▸ **Exercise**
Look through the data that follows and copy each line with the string "start".

----- Data extracts -----

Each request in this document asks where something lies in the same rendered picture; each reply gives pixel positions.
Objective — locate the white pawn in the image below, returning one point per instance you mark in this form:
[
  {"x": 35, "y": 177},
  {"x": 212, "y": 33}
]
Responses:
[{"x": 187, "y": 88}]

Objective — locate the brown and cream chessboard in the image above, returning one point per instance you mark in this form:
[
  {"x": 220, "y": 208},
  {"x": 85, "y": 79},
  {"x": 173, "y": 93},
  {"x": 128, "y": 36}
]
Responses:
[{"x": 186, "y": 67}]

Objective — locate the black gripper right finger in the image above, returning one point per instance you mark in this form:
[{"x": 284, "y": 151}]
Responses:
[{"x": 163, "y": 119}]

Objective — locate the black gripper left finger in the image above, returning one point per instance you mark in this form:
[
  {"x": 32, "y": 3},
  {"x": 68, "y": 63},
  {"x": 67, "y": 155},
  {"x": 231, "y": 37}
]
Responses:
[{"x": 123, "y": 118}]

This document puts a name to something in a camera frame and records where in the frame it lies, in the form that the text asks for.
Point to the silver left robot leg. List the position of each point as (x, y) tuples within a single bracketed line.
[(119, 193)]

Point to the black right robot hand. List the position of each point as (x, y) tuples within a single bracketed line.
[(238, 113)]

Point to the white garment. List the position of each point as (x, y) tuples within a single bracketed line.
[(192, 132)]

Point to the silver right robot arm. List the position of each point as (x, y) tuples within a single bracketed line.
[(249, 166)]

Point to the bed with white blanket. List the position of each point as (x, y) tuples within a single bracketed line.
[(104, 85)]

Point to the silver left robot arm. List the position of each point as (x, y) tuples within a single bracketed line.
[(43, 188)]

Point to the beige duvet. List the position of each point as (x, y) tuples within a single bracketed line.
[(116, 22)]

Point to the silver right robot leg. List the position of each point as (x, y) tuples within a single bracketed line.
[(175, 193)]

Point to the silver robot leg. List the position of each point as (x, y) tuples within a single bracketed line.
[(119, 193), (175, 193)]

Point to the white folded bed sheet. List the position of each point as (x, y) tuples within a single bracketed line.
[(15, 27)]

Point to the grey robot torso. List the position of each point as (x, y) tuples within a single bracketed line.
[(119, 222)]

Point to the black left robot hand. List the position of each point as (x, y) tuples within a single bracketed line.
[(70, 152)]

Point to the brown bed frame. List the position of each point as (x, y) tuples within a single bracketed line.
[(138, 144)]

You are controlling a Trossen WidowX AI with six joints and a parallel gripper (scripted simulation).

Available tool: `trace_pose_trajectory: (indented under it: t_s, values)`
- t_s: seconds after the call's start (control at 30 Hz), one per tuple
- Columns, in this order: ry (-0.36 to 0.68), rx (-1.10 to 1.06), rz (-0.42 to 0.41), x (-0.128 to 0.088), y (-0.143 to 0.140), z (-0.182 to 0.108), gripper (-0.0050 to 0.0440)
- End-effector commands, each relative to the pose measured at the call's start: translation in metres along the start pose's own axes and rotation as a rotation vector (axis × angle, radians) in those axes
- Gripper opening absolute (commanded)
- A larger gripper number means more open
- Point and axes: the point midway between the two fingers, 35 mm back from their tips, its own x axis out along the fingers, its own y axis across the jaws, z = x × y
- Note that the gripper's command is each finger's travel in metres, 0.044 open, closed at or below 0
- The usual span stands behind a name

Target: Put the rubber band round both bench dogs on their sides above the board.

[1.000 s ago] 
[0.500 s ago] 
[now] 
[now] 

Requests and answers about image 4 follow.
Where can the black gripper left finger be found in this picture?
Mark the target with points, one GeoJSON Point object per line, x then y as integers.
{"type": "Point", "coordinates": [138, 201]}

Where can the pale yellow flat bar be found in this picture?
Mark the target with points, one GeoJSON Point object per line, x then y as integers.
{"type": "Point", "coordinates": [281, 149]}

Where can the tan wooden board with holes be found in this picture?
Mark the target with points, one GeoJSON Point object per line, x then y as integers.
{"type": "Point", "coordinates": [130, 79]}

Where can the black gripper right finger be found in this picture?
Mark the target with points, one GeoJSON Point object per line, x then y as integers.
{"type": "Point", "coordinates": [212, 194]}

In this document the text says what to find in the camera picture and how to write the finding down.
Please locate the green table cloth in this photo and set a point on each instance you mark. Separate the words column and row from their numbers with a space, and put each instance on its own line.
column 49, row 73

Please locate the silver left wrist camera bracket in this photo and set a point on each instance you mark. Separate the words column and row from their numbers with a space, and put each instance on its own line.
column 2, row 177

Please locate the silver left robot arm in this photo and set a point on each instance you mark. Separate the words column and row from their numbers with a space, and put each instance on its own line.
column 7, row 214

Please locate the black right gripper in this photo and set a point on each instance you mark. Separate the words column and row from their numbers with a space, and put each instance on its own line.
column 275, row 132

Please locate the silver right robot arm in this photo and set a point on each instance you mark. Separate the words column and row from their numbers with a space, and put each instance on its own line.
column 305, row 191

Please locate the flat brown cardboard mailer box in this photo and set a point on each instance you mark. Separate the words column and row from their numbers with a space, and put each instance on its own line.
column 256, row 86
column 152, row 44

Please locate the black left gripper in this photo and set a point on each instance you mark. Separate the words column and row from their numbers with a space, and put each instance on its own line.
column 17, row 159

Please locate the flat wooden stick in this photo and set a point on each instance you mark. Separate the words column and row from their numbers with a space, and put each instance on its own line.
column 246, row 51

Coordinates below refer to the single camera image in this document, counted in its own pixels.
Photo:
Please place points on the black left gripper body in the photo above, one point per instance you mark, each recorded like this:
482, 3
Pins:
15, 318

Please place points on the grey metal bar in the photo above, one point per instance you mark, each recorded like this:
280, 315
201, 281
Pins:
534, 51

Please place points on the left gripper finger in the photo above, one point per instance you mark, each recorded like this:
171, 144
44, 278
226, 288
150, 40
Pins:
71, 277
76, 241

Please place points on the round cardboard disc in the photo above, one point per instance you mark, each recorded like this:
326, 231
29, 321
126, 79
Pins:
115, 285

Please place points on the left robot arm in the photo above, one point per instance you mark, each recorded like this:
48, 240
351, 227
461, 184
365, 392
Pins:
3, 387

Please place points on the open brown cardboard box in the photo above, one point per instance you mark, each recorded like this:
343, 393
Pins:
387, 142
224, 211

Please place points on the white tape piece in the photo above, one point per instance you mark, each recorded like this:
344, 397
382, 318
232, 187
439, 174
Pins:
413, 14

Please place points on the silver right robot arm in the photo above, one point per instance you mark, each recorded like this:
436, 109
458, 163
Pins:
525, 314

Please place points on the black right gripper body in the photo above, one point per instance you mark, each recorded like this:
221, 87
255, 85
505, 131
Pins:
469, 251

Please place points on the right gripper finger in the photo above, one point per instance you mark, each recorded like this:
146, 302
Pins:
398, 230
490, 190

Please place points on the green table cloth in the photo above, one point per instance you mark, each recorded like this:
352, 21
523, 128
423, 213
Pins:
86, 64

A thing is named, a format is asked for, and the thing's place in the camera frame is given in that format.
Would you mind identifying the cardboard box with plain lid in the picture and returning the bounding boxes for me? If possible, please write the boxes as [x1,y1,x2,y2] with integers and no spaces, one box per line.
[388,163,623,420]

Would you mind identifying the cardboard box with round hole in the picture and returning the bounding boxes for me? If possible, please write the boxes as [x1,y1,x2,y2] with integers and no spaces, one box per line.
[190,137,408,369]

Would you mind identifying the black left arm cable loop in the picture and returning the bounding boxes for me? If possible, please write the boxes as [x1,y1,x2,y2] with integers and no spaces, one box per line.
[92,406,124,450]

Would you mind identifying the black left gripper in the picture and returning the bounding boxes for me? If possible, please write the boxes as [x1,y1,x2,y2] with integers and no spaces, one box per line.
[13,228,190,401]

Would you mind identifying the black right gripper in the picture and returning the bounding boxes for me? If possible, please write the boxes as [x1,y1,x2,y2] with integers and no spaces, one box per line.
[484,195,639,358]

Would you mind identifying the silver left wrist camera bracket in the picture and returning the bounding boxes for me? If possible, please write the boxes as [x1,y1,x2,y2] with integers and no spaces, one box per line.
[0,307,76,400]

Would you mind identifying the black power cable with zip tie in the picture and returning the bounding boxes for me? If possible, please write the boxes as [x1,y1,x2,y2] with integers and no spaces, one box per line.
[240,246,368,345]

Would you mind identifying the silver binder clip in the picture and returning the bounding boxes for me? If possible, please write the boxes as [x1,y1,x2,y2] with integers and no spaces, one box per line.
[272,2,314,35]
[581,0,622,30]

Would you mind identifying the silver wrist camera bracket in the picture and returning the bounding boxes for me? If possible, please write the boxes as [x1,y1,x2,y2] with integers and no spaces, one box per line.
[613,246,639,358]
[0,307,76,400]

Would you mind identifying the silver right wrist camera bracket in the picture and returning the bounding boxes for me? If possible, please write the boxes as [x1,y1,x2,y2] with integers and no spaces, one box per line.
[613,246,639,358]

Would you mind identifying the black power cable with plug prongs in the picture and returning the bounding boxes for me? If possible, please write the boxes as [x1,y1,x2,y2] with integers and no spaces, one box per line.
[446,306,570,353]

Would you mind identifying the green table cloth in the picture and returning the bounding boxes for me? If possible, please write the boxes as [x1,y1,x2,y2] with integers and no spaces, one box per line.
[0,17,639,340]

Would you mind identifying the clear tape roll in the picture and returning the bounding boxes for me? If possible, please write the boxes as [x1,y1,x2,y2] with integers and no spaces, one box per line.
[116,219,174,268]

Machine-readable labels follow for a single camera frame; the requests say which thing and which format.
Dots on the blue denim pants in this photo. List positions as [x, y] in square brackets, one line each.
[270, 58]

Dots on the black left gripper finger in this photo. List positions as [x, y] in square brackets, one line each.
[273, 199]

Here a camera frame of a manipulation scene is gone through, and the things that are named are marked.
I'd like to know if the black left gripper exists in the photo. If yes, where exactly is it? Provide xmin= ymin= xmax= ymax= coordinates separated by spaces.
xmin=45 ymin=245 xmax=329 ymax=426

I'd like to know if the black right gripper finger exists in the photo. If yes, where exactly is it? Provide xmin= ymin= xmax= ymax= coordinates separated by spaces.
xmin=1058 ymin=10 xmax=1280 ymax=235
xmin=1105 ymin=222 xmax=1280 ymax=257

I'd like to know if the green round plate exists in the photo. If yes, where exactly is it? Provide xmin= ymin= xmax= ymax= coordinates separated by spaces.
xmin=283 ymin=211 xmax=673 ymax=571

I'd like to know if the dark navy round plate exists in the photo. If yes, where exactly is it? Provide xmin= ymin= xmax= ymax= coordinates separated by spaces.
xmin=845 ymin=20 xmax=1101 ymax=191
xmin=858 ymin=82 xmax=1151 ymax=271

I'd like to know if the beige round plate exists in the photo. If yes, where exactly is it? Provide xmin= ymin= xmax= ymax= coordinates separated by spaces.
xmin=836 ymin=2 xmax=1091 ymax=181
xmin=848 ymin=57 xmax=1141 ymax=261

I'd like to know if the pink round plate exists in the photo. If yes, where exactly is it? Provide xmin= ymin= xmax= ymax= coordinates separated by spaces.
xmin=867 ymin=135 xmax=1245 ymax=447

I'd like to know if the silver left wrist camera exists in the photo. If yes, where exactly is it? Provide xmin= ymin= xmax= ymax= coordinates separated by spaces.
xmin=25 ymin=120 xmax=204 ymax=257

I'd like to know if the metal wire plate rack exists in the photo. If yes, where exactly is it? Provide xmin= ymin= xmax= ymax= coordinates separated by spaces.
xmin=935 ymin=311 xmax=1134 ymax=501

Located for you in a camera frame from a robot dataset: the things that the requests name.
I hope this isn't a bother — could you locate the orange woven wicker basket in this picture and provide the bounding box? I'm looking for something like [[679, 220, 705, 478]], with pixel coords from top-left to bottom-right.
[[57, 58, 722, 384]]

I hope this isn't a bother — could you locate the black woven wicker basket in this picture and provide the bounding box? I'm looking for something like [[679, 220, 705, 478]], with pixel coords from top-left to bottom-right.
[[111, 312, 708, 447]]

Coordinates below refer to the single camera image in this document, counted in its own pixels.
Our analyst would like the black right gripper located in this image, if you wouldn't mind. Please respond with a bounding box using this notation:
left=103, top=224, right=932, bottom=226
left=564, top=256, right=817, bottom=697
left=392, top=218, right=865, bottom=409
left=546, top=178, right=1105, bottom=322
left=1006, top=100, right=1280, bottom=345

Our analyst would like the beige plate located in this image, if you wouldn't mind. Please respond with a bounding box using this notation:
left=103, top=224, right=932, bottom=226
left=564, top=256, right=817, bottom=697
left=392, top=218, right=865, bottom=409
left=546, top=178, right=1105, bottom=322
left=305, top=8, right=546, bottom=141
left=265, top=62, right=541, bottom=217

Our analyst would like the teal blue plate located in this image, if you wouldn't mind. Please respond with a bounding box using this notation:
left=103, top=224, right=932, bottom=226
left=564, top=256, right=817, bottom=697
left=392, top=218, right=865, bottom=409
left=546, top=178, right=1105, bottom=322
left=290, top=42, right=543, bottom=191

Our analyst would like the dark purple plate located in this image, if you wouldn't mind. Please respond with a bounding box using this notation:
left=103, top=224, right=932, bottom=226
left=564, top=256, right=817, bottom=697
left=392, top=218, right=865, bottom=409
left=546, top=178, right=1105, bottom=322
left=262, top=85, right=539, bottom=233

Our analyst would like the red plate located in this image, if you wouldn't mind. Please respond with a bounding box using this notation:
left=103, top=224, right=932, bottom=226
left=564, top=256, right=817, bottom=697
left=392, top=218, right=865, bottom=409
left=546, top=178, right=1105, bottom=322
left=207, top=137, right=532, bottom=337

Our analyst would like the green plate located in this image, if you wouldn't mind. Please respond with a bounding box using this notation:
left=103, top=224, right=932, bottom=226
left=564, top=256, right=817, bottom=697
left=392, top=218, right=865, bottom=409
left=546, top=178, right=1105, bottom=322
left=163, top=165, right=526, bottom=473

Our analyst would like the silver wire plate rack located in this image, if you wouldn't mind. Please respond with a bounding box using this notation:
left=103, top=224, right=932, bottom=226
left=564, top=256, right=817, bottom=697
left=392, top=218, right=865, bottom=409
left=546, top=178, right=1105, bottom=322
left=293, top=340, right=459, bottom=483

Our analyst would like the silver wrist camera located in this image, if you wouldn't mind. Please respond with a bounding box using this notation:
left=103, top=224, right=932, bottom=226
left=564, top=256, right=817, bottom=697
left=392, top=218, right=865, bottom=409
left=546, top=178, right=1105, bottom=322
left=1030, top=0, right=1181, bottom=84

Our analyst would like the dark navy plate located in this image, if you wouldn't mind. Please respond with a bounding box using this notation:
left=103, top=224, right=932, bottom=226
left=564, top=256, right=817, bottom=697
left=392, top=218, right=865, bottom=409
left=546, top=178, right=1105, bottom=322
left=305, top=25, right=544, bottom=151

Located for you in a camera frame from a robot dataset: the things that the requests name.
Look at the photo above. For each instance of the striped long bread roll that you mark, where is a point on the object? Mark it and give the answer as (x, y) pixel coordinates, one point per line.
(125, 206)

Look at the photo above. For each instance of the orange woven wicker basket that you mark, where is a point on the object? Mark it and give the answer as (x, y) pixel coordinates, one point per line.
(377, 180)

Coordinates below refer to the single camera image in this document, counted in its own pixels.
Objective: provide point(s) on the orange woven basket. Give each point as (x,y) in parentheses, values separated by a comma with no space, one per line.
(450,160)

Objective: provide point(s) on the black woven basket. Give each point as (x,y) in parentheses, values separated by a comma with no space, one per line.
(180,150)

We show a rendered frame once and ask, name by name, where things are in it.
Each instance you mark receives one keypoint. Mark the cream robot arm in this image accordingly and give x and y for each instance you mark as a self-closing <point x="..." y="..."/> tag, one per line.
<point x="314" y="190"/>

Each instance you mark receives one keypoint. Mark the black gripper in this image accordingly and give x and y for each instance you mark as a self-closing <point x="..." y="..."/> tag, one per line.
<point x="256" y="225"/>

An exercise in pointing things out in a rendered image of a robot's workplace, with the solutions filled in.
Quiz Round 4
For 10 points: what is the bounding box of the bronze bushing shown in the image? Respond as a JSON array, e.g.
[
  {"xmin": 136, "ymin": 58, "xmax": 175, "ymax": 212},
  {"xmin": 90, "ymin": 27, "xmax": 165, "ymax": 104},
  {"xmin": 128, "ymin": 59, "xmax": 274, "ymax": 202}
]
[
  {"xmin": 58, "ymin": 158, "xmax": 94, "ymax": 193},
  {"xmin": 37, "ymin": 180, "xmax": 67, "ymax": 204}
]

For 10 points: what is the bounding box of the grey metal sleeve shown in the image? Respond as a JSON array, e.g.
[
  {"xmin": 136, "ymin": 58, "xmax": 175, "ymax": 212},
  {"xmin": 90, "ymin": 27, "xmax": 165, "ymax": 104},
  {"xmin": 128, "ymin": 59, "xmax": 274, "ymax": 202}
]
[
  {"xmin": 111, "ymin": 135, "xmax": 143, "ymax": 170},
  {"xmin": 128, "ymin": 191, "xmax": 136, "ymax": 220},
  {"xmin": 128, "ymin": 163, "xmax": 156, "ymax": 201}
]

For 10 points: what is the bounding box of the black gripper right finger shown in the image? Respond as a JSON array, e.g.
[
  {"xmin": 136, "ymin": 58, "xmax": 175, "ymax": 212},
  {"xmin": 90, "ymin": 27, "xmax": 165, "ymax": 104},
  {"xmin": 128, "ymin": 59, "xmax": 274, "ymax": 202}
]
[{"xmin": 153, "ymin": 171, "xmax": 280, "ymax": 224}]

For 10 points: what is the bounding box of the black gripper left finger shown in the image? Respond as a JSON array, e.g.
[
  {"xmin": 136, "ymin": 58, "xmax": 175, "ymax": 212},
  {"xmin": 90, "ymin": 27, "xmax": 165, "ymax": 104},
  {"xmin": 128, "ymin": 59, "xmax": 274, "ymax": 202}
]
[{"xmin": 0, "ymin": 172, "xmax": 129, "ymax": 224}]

-----

▸ **Result for this task**
- t_s: seconds after the call's start (control at 30 Hz), one per tuple
- End-effector commands, each relative to the pose measured at the call's start: translation in metres along the start pose's own axes and rotation as a rotation vector (axis × angle, radians) in those axes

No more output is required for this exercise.